═════ LISTED RECORDS ═════

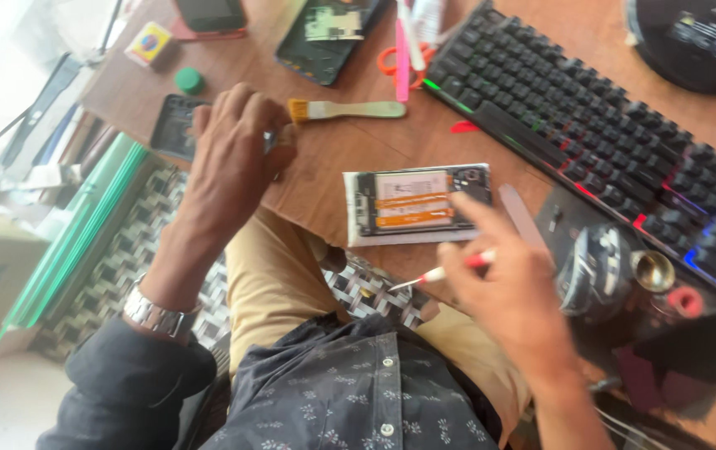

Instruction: The person removes the SIM card from a smartphone, then uses a plastic pry tool to separate the back cover. After opening the phone, the person uses a screwdriver to remove screws from the internal frame.

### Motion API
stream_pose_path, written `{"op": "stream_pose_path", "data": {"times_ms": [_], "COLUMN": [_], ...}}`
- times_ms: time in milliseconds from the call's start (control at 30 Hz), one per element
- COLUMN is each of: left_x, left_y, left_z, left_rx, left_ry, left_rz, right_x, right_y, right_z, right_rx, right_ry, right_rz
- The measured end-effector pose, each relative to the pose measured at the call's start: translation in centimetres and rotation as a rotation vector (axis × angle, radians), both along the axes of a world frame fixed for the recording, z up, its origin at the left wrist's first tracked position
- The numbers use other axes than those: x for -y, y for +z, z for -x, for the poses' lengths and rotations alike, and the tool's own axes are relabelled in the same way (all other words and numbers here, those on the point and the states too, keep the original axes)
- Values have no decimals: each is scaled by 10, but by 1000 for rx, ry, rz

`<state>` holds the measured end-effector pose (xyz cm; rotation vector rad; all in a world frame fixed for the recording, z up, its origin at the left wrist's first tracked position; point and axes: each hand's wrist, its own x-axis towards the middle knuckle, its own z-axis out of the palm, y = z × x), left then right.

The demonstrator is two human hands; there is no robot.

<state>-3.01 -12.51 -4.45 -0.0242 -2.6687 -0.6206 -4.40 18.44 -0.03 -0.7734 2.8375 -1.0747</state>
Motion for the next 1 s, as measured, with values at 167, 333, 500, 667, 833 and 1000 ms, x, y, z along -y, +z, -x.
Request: {"op": "stream_pose_path", "data": {"times_ms": [167, 333, 500, 667, 833, 1000], "left_x": [31, 45, 44, 16, -53, -91], "left_y": [-18, -30, -22, -5, -4, -17], "left_z": [-18, -23, -22, -18, -1, 14], "left_rx": [39, 72, 41, -31, -87, -35], "left_ry": [41, 42, 35, -21, -286, -352], "left_rz": [82, 118, 165, -58, -176, -134], "right_x": [-11, -6, -3, -19, -25, -20], "right_y": [7, 15, 23, 38, 36, 24], "right_z": [11, 8, 8, 7, 11, 14], "right_rx": [180, 240, 231, -46, -101, -226], "right_ry": [-231, -340, -400, -276, -187, -10], "right_rz": [-10, -35, 130, 81, 17, -115]}}
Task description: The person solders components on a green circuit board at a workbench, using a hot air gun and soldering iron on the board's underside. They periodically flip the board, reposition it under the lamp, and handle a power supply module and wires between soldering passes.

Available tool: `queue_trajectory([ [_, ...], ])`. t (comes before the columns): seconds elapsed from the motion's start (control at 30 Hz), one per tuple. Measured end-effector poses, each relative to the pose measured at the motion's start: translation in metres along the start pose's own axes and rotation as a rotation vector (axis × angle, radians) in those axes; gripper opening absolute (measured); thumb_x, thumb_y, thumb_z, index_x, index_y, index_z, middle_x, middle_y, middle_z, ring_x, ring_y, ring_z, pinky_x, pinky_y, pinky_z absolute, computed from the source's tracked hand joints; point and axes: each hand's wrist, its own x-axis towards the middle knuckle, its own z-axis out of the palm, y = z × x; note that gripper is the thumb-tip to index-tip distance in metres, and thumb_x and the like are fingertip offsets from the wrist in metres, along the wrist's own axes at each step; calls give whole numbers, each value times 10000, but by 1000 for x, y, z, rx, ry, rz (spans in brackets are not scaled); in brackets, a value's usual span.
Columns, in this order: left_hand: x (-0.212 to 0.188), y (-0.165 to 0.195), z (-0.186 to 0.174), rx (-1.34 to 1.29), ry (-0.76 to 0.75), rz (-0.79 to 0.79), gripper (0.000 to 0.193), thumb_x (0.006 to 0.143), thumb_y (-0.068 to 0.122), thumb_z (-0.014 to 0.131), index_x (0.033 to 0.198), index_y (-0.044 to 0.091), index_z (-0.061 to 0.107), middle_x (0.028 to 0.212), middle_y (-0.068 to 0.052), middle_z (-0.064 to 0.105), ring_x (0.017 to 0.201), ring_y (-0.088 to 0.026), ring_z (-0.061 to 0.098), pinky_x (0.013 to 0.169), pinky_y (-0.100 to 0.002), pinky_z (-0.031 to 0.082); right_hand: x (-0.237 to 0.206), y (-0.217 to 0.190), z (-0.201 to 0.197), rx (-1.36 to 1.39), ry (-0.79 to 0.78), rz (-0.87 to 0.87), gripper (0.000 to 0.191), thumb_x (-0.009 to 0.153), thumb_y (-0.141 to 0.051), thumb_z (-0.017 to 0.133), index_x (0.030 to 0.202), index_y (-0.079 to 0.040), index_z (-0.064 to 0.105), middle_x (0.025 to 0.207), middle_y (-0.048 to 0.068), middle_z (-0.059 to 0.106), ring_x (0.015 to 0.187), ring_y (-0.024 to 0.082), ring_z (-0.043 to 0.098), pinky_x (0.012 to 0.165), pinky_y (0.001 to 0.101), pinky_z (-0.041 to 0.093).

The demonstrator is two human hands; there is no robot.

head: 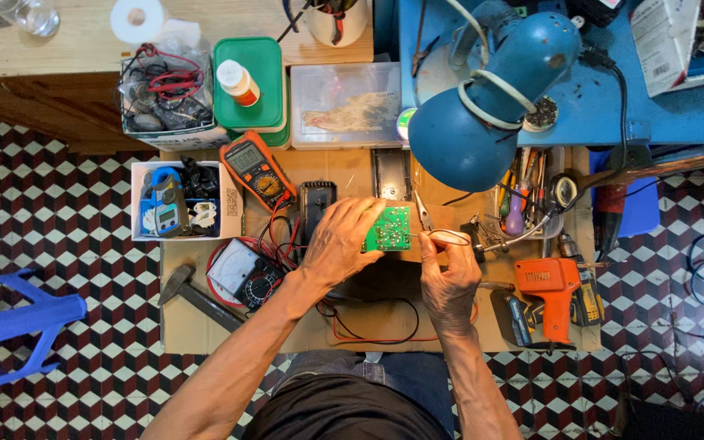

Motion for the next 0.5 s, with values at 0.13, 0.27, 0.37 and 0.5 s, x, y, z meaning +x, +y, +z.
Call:
queue_trajectory([
  [0.13, -13, -9, 2, -19, -40, -44, 882, 641, 231, 922, 1401, 31, 522, 1381, -135, 568, 1299, -313, 525, 1058, -477, 424, -8, -8, 5, -6, -87, -2, 93, 963, -39, 747, 1020, -12, 679, 999, 100, 696, 876, 227, 709, 792, 332, 556],
  [0.27, -18, -14, -1, -15, -39, -63, 876, 634, 245, 923, 1392, 61, 524, 1385, -136, 552, 1285, -323, 521, 1020, -500, 423, -9, -16, 10, 18, -115, -116, 175, 938, -6, 736, 1110, -7, 708, 1050, 129, 701, 934, 244, 720, 802, 334, 566],
  [0.37, -20, -18, -3, -4, -41, -75, 895, 628, 268, 930, 1398, 70, 518, 1396, -142, 536, 1281, -332, 513, 1014, -522, 416, -8, -17, 14, -1, -141, -102, 138, 931, -1, 747, 1065, -15, 721, 1012, 131, 708, 907, 241, 720, 774, 329, 568],
  [0.5, -24, -21, -4, -13, -36, -78, 906, 617, 274, 934, 1398, 79, 519, 1398, -139, 536, 1288, -329, 506, 1001, -522, 421, -9, -16, 22, -12, -135, -104, 95, 934, -17, 766, 1000, 3, 700, 934, 126, 696, 810, 227, 707, 721, 333, 556],
])
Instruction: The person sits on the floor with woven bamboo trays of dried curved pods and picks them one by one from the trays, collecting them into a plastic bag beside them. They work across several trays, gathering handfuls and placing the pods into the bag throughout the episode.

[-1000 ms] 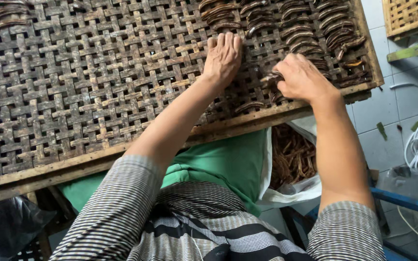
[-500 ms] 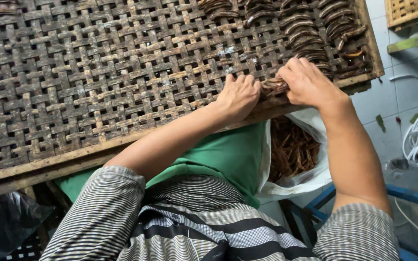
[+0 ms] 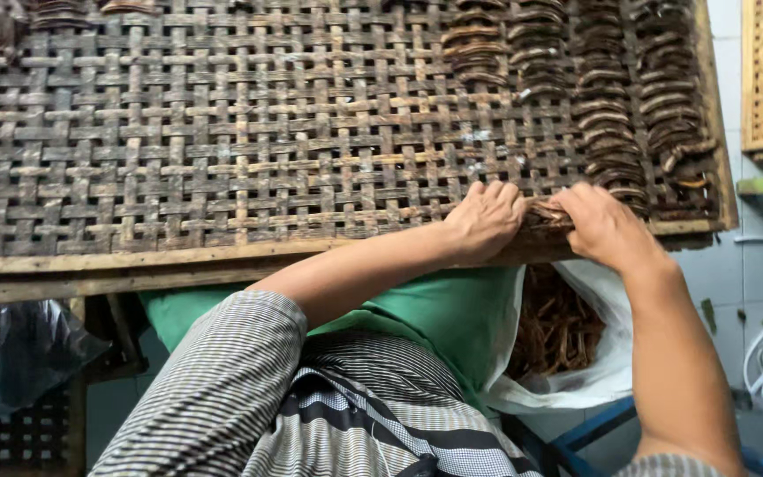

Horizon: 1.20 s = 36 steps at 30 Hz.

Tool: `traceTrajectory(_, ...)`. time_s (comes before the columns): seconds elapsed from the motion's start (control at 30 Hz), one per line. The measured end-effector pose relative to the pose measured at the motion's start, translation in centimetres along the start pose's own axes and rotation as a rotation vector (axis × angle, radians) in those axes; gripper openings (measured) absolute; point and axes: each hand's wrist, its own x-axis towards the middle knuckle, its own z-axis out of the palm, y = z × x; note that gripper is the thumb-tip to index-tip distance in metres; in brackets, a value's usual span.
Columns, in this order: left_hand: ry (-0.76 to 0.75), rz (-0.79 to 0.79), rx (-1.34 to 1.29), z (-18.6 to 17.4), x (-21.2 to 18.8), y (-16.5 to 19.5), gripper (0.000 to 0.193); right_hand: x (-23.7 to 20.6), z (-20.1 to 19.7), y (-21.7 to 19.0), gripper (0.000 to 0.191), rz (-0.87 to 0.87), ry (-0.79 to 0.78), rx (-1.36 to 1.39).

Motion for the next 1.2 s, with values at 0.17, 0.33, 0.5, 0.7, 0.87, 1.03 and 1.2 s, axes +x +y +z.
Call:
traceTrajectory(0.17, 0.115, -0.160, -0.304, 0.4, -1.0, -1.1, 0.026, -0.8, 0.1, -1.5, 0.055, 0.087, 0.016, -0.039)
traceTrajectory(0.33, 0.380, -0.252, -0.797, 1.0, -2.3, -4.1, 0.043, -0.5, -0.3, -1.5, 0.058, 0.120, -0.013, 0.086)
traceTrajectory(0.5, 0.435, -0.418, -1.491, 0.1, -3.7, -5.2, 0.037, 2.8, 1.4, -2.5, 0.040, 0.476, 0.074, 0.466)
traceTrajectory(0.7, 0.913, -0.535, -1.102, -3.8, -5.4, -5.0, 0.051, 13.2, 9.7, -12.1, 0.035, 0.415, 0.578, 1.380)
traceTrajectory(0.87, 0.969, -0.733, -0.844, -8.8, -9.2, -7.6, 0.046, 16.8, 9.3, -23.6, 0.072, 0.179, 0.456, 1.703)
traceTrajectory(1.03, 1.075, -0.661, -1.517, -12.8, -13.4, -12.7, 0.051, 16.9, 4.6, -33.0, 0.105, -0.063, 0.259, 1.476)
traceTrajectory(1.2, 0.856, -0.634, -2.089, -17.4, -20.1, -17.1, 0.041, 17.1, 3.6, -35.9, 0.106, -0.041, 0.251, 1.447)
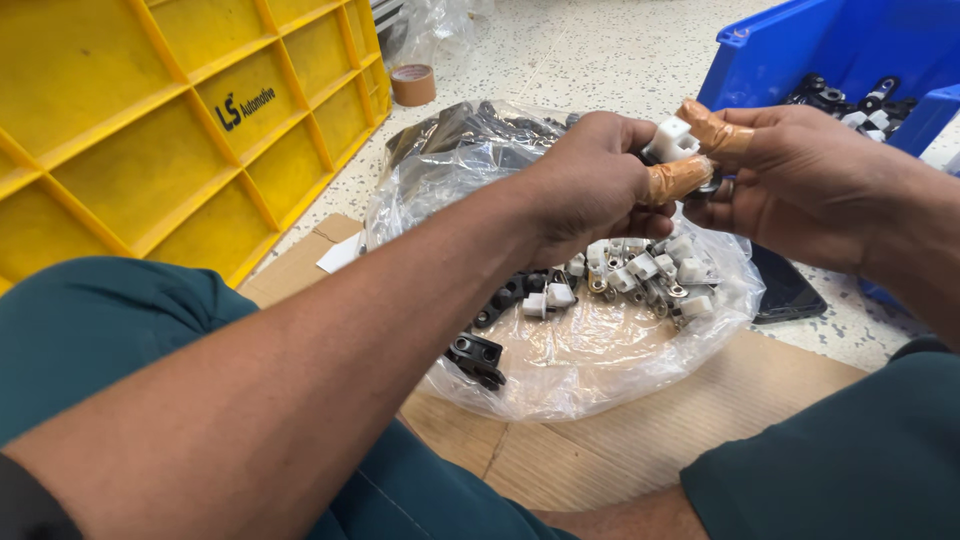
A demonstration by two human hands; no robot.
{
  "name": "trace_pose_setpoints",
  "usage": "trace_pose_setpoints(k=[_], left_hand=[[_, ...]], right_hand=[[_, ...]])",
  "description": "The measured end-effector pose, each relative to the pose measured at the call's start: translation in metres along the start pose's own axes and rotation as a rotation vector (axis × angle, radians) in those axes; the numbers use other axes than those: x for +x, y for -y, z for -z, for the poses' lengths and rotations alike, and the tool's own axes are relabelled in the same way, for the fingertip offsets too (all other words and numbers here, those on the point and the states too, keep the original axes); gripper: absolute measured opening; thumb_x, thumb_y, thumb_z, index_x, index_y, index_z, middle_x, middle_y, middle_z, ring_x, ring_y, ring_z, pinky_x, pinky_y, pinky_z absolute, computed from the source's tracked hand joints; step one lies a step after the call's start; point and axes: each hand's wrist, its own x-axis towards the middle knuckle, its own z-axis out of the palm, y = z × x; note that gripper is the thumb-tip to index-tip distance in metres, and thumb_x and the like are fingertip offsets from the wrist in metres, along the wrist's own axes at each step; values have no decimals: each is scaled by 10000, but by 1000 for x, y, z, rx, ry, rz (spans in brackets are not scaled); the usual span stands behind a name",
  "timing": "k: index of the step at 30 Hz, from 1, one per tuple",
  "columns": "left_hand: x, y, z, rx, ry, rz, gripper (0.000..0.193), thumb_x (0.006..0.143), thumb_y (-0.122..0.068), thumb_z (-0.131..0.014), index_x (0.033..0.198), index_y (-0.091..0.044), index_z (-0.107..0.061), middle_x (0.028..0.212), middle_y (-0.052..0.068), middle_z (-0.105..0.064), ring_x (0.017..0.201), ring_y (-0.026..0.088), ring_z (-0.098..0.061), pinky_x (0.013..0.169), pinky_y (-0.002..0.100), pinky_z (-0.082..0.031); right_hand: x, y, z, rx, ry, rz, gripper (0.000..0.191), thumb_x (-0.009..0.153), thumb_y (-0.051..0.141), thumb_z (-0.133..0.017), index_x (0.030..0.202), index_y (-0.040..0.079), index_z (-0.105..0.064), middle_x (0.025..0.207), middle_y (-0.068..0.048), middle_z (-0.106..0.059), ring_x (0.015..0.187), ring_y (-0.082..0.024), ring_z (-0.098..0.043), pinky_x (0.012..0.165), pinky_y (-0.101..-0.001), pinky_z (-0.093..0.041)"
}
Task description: The person sits on the floor and assembles small plastic components, pressing a white plastic piece into a black bracket by hand. They pick parts one at a time from a plastic-lined pile, fit them together, and place the assembled part into a blue bin.
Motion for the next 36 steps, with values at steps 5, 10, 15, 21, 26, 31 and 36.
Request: trace_pose_setpoints(k=[5, 10, 15, 21, 26, 31, 36], left_hand=[[1, -1, 4, 110, 29, -16, 205, 958, 2, -546, 1151, 49, -599, 909, 132, -629, 666, 125, -634, 635, 264, -634], [3, 1, 5, 74, -35, -70, 208, 955, 11, -564, 1135, 86, -637, 884, 124, -630, 662, 133, -644, 609, 264, -627], [-2, 4, 5, -43, -134, -135, 370, 901, -51, -692, 1267, -15, -647, 936, 81, -675, 689, 84, -667, 613, 194, -635], [-5, 4, 3, -16, -338, -79, 535, 856, -3, -705, 1370, -37, -562, 985, 123, -694, 659, 120, -703, 582, 212, -654], [-7, -5, 9, 25, -353, 57, 605, 835, 42, -687, 1399, -14, -475, 1039, 221, -685, 752, 221, -755, 625, 255, -687], [-14, -18, 65, 345, -619, 105, 467, 870, -183, -801, 1258, 38, -664, 1074, 187, -711, 819, 192, -736, 631, 237, -674], [-14, 8, 99, 972, -399, 298, 135, 839, -77, -776, 967, -63, -817, 916, 126, -802, 642, 160, -763, 596, 286, -654]], right_hand=[[-3, 4, -4, -82, -79, 62, 355, 971, 43, -493, 1302, -52, -576, 1185, -145, -693, 1053, -219, -717, 932, -351, -600], [-7, 4, -8, -133, -167, 119, 338, 1050, 114, -502, 1342, -30, -593, 1187, -160, -687, 1003, -211, -708, 889, -356, -596], [-7, 6, -8, 104, -81, 13, 354, 1138, 282, -432, 1305, 32, -618, 1154, -98, -668, 976, -153, -656, 912, -321, -571], [-5, -2, 1, 8, -31, 3, 269, 1097, 245, -463, 1189, 41, -613, 1112, -89, -656, 933, -116, -636, 877, -284, -544], [21, -20, 35, 471, 550, 32, 191, 1147, -23, -455, 1259, -120, -575, 1118, -163, -638, 935, -186, -653, 813, -287, -567], [52, -6, 106, 515, -349, -24, 400, 1121, 176, -454, 1400, -107, -410, 1311, -215, -614, 1109, -136, -717, 929, -149, -615], [57, -45, 56, -180, -167, -54, 437, 980, 95, -555, 1400, -24, -579, 1305, -250, -665, 1092, -239, -712, 934, -288, -614]])
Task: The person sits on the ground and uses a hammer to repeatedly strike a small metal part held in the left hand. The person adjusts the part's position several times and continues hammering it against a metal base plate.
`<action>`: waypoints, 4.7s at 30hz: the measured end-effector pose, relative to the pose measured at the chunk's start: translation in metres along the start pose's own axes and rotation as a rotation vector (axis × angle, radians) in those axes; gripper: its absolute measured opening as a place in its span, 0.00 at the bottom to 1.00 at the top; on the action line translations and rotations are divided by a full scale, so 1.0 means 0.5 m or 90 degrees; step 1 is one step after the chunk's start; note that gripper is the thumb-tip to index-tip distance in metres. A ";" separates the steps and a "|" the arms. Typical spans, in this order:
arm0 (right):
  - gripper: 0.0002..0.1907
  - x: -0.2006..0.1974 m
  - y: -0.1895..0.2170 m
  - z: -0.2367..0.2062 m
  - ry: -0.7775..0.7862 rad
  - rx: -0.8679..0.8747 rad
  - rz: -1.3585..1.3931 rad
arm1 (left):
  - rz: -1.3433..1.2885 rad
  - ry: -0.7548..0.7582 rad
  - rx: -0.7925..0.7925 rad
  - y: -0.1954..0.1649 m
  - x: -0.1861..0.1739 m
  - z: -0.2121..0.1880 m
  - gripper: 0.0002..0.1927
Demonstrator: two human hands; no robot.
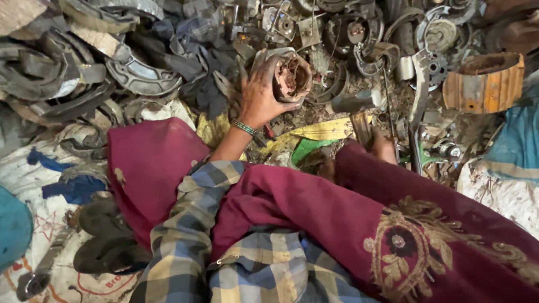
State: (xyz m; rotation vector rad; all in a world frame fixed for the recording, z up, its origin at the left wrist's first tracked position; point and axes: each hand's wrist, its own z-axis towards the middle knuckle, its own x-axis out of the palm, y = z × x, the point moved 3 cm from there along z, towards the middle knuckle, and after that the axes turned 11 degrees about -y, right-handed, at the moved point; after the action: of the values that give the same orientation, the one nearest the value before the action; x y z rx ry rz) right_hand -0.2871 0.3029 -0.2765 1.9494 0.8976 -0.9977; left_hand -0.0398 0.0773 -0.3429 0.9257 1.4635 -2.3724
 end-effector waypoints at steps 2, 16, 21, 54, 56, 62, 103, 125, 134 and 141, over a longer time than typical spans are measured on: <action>0.27 -0.048 0.020 -0.013 -0.220 -0.068 0.042 | 0.017 0.003 -0.010 0.000 0.005 -0.003 0.66; 0.29 -0.035 0.134 0.063 -0.328 -0.186 -0.098 | 0.036 -0.001 0.055 -0.031 0.014 -0.001 0.63; 0.27 -0.065 0.099 -0.007 -0.549 -0.151 0.027 | -0.013 -0.009 -0.001 -0.021 0.016 -0.006 0.65; 0.24 0.041 0.150 0.040 -0.156 -0.119 -0.094 | 0.016 -0.021 0.027 -0.019 -0.044 -0.022 0.60; 0.27 0.026 0.161 0.036 -0.181 -0.113 -0.027 | 0.011 -0.027 0.015 -0.019 -0.047 -0.021 0.59; 0.26 -0.052 0.181 -0.042 -0.130 0.000 0.219 | 0.004 -0.013 -0.007 -0.012 -0.039 -0.010 0.59; 0.25 -0.428 0.215 -0.193 -0.026 -0.081 -0.196 | -0.013 -0.112 0.029 -0.034 -0.019 -0.050 0.61; 0.40 -0.343 0.250 -0.151 0.415 -0.107 -0.487 | -0.056 -0.094 0.021 -0.060 -0.033 -0.075 0.62; 0.38 -0.353 0.267 -0.159 0.350 -0.110 -0.480 | -0.034 -0.100 0.055 -0.067 -0.025 -0.078 0.65; 0.37 -0.342 0.269 -0.147 0.367 -0.119 -0.448 | -0.017 -0.077 0.078 -0.053 0.003 -0.097 0.67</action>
State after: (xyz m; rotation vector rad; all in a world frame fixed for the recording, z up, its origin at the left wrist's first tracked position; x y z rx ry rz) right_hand -0.2277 0.2612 -0.0584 1.8035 2.0195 -0.6612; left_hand -0.0340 0.1320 -0.3396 0.7785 1.3086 -2.5131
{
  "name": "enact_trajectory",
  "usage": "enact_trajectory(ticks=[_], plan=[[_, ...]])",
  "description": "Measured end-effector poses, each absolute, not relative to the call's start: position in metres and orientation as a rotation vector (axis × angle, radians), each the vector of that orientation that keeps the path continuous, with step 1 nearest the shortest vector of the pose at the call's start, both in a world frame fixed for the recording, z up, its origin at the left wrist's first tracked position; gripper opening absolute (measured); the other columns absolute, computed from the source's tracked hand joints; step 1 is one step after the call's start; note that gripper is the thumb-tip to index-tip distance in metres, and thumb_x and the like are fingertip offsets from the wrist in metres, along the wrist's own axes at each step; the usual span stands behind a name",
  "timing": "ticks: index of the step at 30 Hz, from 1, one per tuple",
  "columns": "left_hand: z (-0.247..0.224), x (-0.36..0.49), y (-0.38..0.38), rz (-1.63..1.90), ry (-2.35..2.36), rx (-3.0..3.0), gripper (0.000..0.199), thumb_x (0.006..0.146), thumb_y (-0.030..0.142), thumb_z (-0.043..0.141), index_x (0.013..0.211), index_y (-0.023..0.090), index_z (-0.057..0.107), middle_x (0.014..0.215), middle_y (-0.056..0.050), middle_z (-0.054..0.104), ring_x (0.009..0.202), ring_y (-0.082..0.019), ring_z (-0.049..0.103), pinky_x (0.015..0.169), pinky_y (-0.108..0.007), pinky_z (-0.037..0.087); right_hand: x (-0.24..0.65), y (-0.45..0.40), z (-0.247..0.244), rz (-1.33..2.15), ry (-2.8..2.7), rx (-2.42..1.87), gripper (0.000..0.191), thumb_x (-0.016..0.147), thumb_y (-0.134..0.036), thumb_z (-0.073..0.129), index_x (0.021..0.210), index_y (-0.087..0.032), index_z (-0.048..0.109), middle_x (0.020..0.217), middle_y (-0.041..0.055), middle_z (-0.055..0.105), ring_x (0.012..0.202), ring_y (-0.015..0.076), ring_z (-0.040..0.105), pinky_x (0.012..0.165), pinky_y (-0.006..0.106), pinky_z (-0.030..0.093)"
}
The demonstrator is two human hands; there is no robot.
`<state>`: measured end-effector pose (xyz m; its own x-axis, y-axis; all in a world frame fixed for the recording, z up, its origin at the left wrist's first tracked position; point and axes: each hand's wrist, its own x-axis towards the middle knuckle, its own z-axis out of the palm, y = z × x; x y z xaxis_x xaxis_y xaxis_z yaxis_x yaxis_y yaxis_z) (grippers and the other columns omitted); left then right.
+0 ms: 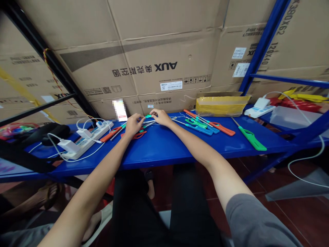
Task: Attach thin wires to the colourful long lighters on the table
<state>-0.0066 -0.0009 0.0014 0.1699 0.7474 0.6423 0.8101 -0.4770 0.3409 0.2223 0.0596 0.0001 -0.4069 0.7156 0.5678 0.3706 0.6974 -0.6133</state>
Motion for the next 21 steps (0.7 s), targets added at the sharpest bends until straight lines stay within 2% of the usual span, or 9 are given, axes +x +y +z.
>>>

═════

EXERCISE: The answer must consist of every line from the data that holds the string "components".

ANSWER AREA:
Task description: The person solders components on a green circuit board at a workbench, using a hot air gun and soldering iron on the board's underside. They periodically flip the board, reposition it under the lamp, and handle a power supply module and wires between soldering passes.
Task description: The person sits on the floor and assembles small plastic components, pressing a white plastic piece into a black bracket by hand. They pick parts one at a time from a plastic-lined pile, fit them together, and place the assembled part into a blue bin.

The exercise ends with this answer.